I have historically been scathingly critical of people who provide their families with processed and/or fast food on a regular basis. I have huffed about the ease with which one can come home from work and sautee some chicken breasts while steaming broccoli and making rice, for God’s sakes, or even just make omelettes and wheat toast with some sliced oranges on the side.
How the mighty are fallen. This week (although its only Thursday in “actual time” it is some time in the midst of my 70th year in “Annie Time-” and I’m only 45) I was responsible for the care and feeding of my brother’s two boys, who are 7 and 9. Although I love them dearly, and they were good as gold, this gig required me to sleep at their house, get them to their school, pack their lunches, and mind their schedules while I was doing all of the same things with my kid, at my house across town. On top of this, I am engaged in a massive battle involving potential development near my home, which involves meetings every night, and endless e-mails and phone calls. As an overlay, there is my “regular life” which includes my actual work, friends, mysteriously non-functioning e-mail accounts, spots appearing all over my son’s body, and my mother calling from Florida to ask me to check whether her basement has flooded.
I planned to cook delicious and nutritious dinners all three nights that I had my nephews. Monday was meatloaf, mashed potatoes, corn and salad. Tuesday was pork chops, stuffing and sweet potatoes. Wednesday was spaghetti with meat sauce, salad and garlic bread. These were all complete no-brainers (or so I thought) and involved nothing too funky or potentially “icky.” Here is what actually happened:
Monday, because I was unaccustomed to cooking for 5, and wanted to have enough meat left over for spaghetti sauce, I made a massive (5 pound) meat loaf and mashed potatoes early in the day, knowing that I would not be able to pick up the boys and get them to my house in time to make dinner and get it on the table at a reasonable hour. When I got back with them at 5:00 I put the meatloaf in the oven and cooked it for the usual hour at 375. At 6:00, when we needed to eat so that I could make a 7:00 meeting, the thing was completely raw except for approximately a quarter of an inch of the exterior. I turned the oven up, and started heating the mashed potatoes and corn. We set the table. I looked at the meatloaf and it was still fuschia in the middle. I became mildly hysterical, trying to get ready for my meeting while a mob of little boys swarmed around saying they were “starving” and threatening to eat a bag of potato chips. Rob removed the meatloaf from the oven, sliced it and pan-fried it. I dished up the (now burned) mashed potatoes and the (now cold) corn. The boys asked to make sandwiches out of the meatloaf slices and I discovered that we were out of ketchup. I went to my meeting; they ate slices of bread, slices of meatloaf, cold corn and burnt potatoes.
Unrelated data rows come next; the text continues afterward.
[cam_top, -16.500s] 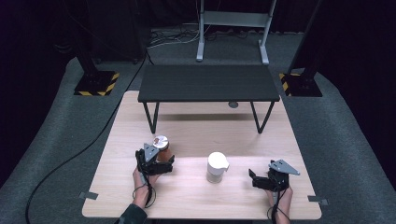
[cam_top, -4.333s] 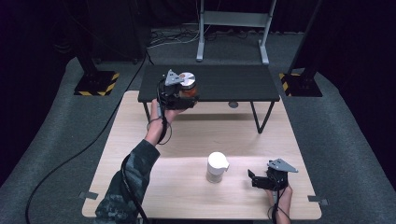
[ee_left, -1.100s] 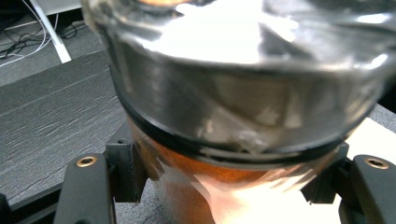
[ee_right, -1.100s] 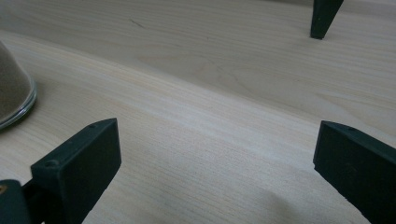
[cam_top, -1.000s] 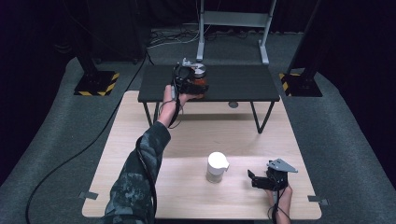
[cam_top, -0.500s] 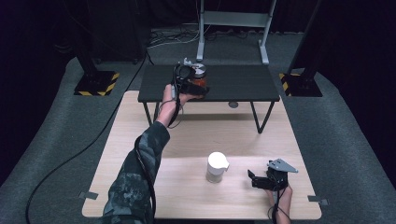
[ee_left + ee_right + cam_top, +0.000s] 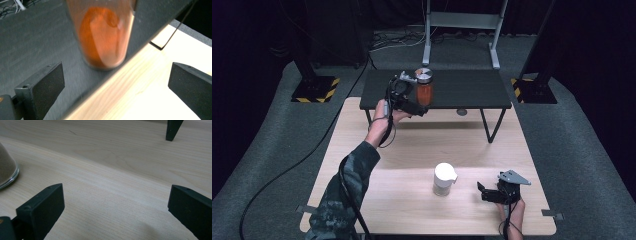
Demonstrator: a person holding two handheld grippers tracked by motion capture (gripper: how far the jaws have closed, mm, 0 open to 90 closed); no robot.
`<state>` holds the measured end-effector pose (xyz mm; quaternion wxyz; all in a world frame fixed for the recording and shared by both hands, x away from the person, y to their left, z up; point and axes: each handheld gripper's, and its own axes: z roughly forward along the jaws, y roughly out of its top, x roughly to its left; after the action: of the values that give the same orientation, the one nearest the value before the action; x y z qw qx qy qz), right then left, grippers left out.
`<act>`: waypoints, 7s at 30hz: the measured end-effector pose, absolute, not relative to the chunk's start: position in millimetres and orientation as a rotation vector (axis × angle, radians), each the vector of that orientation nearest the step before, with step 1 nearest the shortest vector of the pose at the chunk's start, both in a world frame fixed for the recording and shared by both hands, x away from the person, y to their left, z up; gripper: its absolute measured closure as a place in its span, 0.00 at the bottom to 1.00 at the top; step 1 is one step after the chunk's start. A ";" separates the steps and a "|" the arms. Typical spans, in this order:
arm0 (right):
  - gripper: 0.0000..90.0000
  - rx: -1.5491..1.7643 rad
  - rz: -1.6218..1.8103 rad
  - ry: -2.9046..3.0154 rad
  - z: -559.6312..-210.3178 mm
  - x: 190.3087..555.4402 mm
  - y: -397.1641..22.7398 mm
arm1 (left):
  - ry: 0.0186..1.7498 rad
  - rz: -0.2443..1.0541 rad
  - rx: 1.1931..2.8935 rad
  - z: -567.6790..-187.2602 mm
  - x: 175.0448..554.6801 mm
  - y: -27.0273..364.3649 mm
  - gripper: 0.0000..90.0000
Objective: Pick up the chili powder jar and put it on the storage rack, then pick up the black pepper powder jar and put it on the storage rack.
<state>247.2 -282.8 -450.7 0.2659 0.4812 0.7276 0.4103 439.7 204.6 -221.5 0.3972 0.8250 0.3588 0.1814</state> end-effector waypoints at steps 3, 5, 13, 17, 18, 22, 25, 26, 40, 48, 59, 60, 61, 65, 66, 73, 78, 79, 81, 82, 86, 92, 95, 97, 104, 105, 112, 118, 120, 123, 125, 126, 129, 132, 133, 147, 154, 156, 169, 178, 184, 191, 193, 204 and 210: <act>0.00 1.299 1.105 1.962 -450.9 246.8 -282.2 | 0.909 0.456 2.097 -230.6 429.5 208.6 0.00; 0.00 1.300 1.103 1.963 -450.6 246.9 -281.9 | 0.899 0.458 2.106 -237.8 422.1 211.9 0.00; 0.00 1.295 1.095 1.968 -450.2 247.1 -280.9 | 0.879 0.410 2.126 -283.9 395.1 239.8 0.00; 0.00 1.295 1.092 1.969 -450.0 247.4 -280.5 | 0.904 0.385 2.131 -312.1 385.0 252.2 0.00; 0.00 1.295 1.091 1.970 -450.0 247.4 -280.4 | 0.911 0.378 2.129 -318.9 383.2 255.3 0.00; 0.00 1.290 1.090 1.968 -450.2 247.0 -280.3 | 0.955 0.356 2.119 -344.0 373.3 264.4 0.00; 0.00 1.298 1.089 1.969 -449.8 247.6 -280.1 | 0.991 0.353 2.124 -359.6 364.7 267.7 0.00; 0.00 1.297 1.088 1.969 -449.8 247.6 -279.9 | 1.002 0.351 2.122 -364.9 361.3 269.2 0.00; 0.00 1.285 1.067 1.976 -449.1 247.9 -276.8 | 1.134 0.325 2.079 -408.8 336.0 283.5 0.00; 0.00 1.284 1.067 1.974 -449.3 247.2 -276.7 | 1.156 0.354 2.064 -412.6 328.7 276.2 0.00; 0.00 1.273 1.076 1.972 -450.2 245.8 -277.8 | 1.180 0.403 2.085 -425.8 314.3 264.1 0.00; 0.00 1.273 1.079 1.970 -450.4 245.4 -278.1 | 1.186 0.410 2.084 -426.7 313.6 263.5 0.00; 0.00 1.273 1.080 1.967 -450.6 245.0 -278.2 | 1.191 0.418 2.085 -427.8 312.9 262.8 0.00; 0.00 1.274 1.077 1.967 -450.4 245.1 -277.8 | 1.208 0.454 2.105 -428.8 310.9 257.0 0.00; 0.00 1.272 1.075 1.969 -450.4 245.3 -277.6 | 1.210 0.461 2.093 -430.6 309.6 257.0 0.00; 0.00 1.244 1.063 1.977 -450.6 243.1 -274.3 | 1.191 0.502 2.076 -437.3 304.8 257.3 0.00; 0.00 1.209 1.012 2.001 -448.9 241.6 -264.6 | 1.195 0.505 2.073 -437.5 303.7 256.5 0.00; 0.00 1.212 1.009 2.002 -448.6 241.7 -263.9 | 1.195 0.506 2.073 -437.4 303.7 256.4 0.00; 0.00 1.212 1.009 2.010 -447.9 242.1 -263.7 | 1.197 0.506 2.072 -437.4 304.1 256.2 0.00; 0.00 1.220 1.014 2.012 -447.3 241.9 -263.7 | 1.201 0.509 2.071 -437.3 304.4 255.4 0.00; 0.00 1.238 1.065 2.008 -447.6 238.6 -264.9 | 1.201 0.510 2.071 -437.3 304.7 255.1 0.00; 0.00 1.242 1.230 2.039 -450.2 233.1 -252.4 | 1.201 0.510 2.071 -437.3 304.4 255.0 0.00; 0.00 1.221 1.248 2.065 -450.1 232.3 -242.4 | 1.201 0.511 2.071 -437.3 304.5 255.0 0.00; 0.00 1.197 1.262 2.086 -450.1 232.4 -231.8 | 1.200 0.511 2.072 -437.2 304.5 255.0 0.00; 0.00 1.089 1.299 2.132 -447.2 238.8 -200.9 | 1.200 0.510 2.071 -437.3 304.4 255.0 0.00; 0.00 1.071 1.306 2.137 -446.5 240.6 -198.6 | 1.200 0.510 2.072 -437.3 304.5 255.0 0.00; 0.00 0.985 1.327 2.165 -444.7 257.3 -182.6 | 1.200 0.510 2.070 -437.4 304.4 254.9 0.00; 0.11 0.964 1.315 2.136 -446.6 254.4 -176.0 | 1.199 0.509 2.071 -437.4 304.5 255.0 0.00; 0.16 0.960 1.321 2.135 -446.5 254.3 -177.0 | 1.198 0.510 2.071 -437.4 304.4 254.9 0.00; 0.23 0.970 1.328 2.122 -447.3 252.4 -177.6 | 1.198 0.510 2.072 -437.3 304.3 254.9 0.00; 0.26 0.970 1.322 2.123 -447.1 251.8 -177.5 | 1.198 0.510 2.071 -437.4 304.3 254.9 0.00; 0.27 0.967 1.319 2.123 -447.2 251.4 -177.6 | 1.198 0.510 2.072 -437.3 304.3 254.9 0.00; 0.32 0.970 1.302 2.116 -446.6 249.4 -177.5 | 1.198 0.510 2.072 -437.4 304.4 255.0 0.00; 0.33 0.972 1.312 2.116 -447.1 249.7 -179.2 | 1.198 0.510 2.072 -437.4 304.4 254.9 0.00; 0.33 0.968 1.311 2.114 -447.6 249.2 -179.1 | 1.198 0.510 2.072 -437.4 304.3 254.9 0.00; 0.33 0.983 1.330 2.107 -448.8 248.1 -181.2 | 1.199 0.508 2.071 -437.4 304.6 255.1 0.00; 0.33 1.002 1.321 2.098 -447.5 247.2 -182.9 | 1.199 0.508 2.071 -437.3 304.7 255.2 0.00; 0.33 1.011 1.318 2.094 -446.3 246.8 -183.9 | 1.199 0.508 2.071 -437.4 304.6 255.2 0.00; 0.33 1.029 1.314 2.047 -438.4 242.6 -193.8 | 1.199 0.508 2.071 -437.3 304.6 255.1 0.00; 0.33 1.057 1.296 2.037 -430.8 245.2 -201.1 | 1.198 0.508 2.071 -437.4 304.6 255.1 0.00; 0.33 1.067 1.302 2.019 -426.2 245.8 -206.1 | 1.199 0.508 2.071 -437.4 304.6 255.1 0.00; 0.33 1.076 1.304 2.002 -420.3 247.5 -212.0 | 1.199 0.508 2.071 -437.3 304.6 255.2 0.00; 0.33 1.078 1.299 2.006 -418.2 248.7 -213.4 | 1.199 0.508 2.071 -437.3 304.6 255.1 0.00; 0.33 1.079 1.295 1.999 -410.0 250.9 -217.3 | 1.199 0.508 2.071 -437.4 304.6 255.2 0.00; 0.33 1.085 1.301 1.993 -406.5 253.3 -219.9 | 1.199 0.508 2.070 -437.4 304.6 255.1 0.00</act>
<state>253.3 -219.9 -406.5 0.2602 0.4005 0.7357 0.4802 304.6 255.1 -437.4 0.3409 0.7958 0.4609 0.1952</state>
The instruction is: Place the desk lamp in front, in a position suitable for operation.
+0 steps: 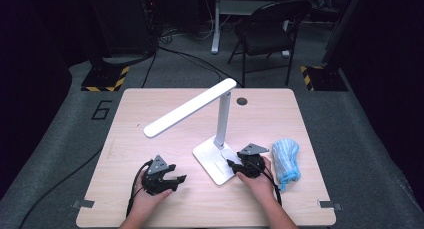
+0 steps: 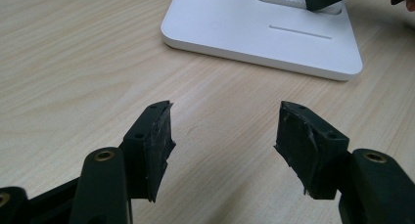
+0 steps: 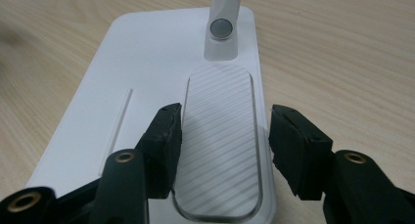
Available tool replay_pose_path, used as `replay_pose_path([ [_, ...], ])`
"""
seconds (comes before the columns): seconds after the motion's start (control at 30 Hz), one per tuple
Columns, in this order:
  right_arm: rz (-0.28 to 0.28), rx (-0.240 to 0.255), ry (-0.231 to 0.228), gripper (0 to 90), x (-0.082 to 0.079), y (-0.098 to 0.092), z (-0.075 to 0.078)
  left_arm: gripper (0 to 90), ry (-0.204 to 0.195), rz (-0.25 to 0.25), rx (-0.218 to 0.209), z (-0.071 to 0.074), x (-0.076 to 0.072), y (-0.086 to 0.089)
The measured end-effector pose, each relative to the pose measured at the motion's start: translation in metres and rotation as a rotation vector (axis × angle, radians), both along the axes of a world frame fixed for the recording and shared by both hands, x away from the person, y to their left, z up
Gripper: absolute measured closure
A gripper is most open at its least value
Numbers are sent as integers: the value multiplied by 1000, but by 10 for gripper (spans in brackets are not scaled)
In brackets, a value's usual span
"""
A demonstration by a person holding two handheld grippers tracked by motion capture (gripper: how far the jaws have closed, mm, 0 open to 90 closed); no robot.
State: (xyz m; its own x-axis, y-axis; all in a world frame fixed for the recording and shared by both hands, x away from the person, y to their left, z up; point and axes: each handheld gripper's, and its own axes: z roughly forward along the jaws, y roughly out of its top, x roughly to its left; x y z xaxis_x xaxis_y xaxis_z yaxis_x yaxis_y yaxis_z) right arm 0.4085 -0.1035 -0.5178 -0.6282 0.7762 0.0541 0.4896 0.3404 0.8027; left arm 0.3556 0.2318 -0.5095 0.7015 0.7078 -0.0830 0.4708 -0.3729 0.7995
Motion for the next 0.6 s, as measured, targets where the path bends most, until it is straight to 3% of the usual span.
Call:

Tuesday my meeting was at 6:15, which made dinner very tricky. I met the boys after school at 4:00, they did their homework, a blizzard started, I drove them to my house, and it was already after 5:00, I looked at the pork chops, stuffing and sweet potatoes, then I started getting ready for my meeting and asked Rob to take the boys out to dinner. I went to my meeting; they ate nachos.
Wednesday, I hardly even tried. The boys had activities until 5:15, I had a meeting at 7:00, I calculated that if I got them across town by 5:30 I would have exactly one hour to make spaghetti, serve it, eat it, clean it up and go to my meeting. I bought Taco Bell on the way from their house to mine, we ate it and I went to my meeting.
The moral of this story is: until you walk a mile in someone else’s shoes, don’t make snarky comments about what they feed their families. I am a competent cook, I had all of the necessary ingredients to cook three good dinners, and I screwed up one and punted on two just because I was completely distracted and exhausted.
The other moral: a 5 pound meatloaf apparently takes longer to cook than a 3 pound meatloaf.